Memórias - Parte 4

Era 1946. Num mês de maio, o derrame cerebral repete o seu ataque e o papai agoniza durante horas e falece. A mamãe que já vinha economizando o dinheiro para o funeral é quem faz as despesas. Conhecidos e parentes levam aquele corpo ao cemitério nos seus 55 anos de idade gastos imprudentemente, vítima da revolta e desobediência, deixando viúva e filhas ao desamparo. Cinco dias depois morre também, seu irmão que fora trabalhador, ordeiro, bom filho, porém infeliz no casamento. Agora aqueles dois adolescentes são recolhidos por uma tia que era irmã de seu pai e do meu pai. Esta senhora tinha bom coração, mas seu marido possuía muitos bens e sofria de complexo de superioridade, por isso não consentia que ela ajudasse os parentes pobres. Tinham cinco filhos. Apesar da objeção, ela mandava os seus empregados trazer todas as semanas a alimentação para a velha mãe e os irmãos doentes. Tudo era feito às escondidas! Os parentes não tinham acesso ao sobrado grande, de cinco quartos, de vários tapetes e lustres! Apesar de todo conforto aquela esposa não era feliz! Era comum a divergência. Mas eu conseguia lá entrar e ser bem tratada por todos. Era lá que eu podia saborear um copo de leite, uma fatia de queijo ou uma comida bem feita, tomar água gelada ou ouvir rádio!!!

Apesar dos infortúnios consegui um Diploma do 5º ano com nota 100. Era a 1ª da classe apesar dos protestos e inveja das colegas de melhor situação. Era um grande sonho que agora se realizava! Pois parecia impossível até mesmo este mínimo!

Agora eu poderia pensar num emprego, até que houvesse os recursos para continuar os estudos, pois não seria fácil, visto que na cidade de 35.000 habitantes em que eu vivia não havia um ginásio. Mas eu tinha esperança de que surgisse uma oportunidade de ir à Capital que ficava a 4 horas de distância em navio. Enquanto aguardava lia bastante. Devorava os livros com muita fome de saber, ser alguém, alcançar o ideal, eis a meta.
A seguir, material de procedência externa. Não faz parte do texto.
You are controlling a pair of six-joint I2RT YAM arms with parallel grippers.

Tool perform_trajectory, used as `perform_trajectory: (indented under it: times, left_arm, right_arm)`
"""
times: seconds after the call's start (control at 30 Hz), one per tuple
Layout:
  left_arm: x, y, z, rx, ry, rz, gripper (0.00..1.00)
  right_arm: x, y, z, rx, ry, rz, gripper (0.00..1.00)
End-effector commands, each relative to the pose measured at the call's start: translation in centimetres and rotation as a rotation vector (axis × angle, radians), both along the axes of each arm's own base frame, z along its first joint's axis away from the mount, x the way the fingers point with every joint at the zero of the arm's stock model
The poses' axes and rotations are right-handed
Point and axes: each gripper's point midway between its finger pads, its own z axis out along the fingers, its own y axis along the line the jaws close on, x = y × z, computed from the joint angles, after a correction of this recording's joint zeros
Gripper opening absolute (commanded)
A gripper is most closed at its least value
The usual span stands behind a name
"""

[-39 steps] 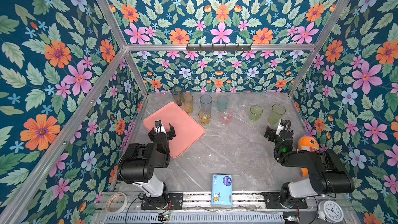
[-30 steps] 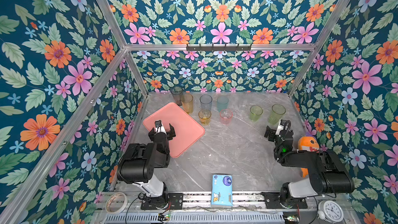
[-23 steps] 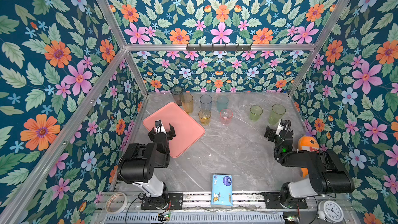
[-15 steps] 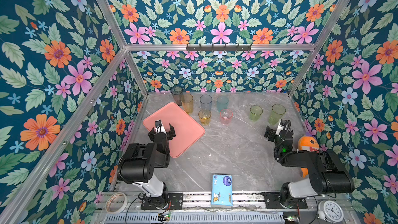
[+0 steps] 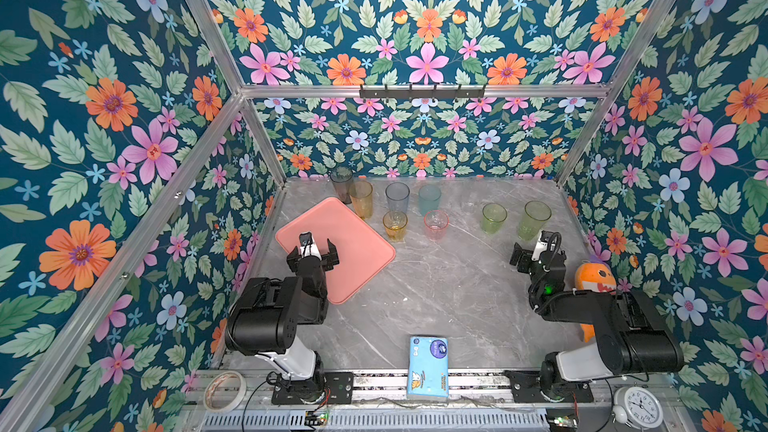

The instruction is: Place the glasses into the tray

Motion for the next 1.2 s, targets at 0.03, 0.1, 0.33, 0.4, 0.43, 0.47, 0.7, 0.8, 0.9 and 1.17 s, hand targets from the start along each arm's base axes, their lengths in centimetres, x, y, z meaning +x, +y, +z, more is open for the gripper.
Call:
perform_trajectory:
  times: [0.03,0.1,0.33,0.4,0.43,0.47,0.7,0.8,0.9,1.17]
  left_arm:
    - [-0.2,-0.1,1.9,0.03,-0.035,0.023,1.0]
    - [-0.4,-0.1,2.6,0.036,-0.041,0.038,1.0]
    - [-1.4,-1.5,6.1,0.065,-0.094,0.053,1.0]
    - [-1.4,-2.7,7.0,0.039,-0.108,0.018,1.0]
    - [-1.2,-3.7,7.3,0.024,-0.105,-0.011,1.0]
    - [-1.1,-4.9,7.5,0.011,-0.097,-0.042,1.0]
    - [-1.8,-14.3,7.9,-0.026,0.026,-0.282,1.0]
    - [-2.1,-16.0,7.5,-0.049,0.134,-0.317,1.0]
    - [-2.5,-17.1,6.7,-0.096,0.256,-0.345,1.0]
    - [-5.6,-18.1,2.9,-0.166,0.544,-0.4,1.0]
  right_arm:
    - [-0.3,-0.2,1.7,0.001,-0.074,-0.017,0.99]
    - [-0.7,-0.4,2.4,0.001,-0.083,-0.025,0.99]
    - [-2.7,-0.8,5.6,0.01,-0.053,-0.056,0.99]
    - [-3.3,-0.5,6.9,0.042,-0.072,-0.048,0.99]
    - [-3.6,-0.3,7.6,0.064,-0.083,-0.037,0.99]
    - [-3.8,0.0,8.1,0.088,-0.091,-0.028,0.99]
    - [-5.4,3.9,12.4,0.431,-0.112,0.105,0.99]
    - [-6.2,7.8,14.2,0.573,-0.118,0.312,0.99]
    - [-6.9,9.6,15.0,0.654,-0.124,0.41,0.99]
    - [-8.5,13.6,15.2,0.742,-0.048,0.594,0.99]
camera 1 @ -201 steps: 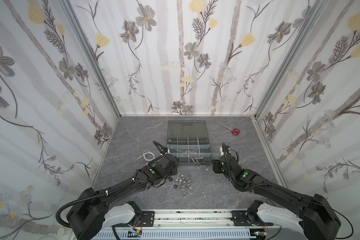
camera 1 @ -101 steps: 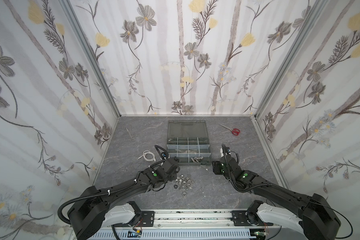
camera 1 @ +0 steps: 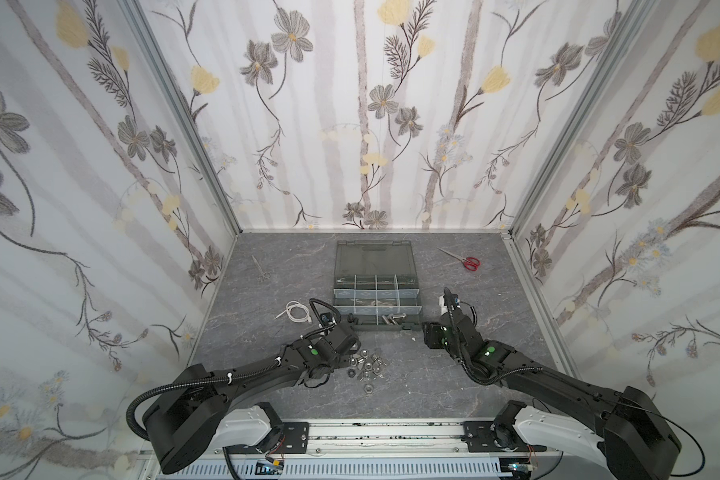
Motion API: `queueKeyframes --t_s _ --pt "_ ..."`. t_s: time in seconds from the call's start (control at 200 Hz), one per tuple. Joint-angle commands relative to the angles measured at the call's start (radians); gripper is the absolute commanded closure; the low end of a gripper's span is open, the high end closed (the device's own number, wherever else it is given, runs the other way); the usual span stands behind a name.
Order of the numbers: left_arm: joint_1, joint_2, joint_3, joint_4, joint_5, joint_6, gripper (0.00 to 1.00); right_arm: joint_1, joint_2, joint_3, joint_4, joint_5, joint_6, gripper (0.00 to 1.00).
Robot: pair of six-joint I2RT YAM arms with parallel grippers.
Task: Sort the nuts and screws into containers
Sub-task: 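Lower the left gripper back toward the pile of nuts, then close the left gripper on a black hex nut and lift it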
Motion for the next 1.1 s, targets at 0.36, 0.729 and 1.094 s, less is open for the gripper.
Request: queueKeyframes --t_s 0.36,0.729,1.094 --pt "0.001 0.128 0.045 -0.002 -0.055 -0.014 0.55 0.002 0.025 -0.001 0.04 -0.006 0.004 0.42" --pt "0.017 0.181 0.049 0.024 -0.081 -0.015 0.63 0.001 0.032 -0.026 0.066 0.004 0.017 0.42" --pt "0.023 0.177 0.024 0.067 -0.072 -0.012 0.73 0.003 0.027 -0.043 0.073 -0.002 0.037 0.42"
Enquanto isso a vida se encarregava de trazer-me mais tristezas e desalento...

Devo contar que com a morte do papai e do titio, a vovó precisava deixar aquela casa por alguns meses, visto que as medidas de higiene exigiam rigoroso cuidado para que não se propagasse a doença com o vírus da tuberculose que vitimara seu filho. Costuma-se destelhar a casa e deixar que o sol penetre na casa, pintar as paredes e portas, desinfetar bastante o piso, depois de destruir todos os móveis. Aí podemos assistir novas aflições pela falta de solidariedade que pudemos sentir na época. O problema consistia onde abrigar a vovó nos seus 73 anos! Para casa da filha impossível pelos motivos já expostos, porém a titia custearia as despesas e a vovó bateu em várias portas de pessoas conhecidas e irmãos na fé, mas como interioranos todos têm medo da tuberculose e as desculpas são as mais variadas no sentido de não abrigá-la, era como se evitasse um leproso, principalmente porque a vovó também sofria de bronquite asmática! A vovó sofria mais esta decepção! Onde estão os amigos, parentes, irmãos na fé, vizinhos, etc?!!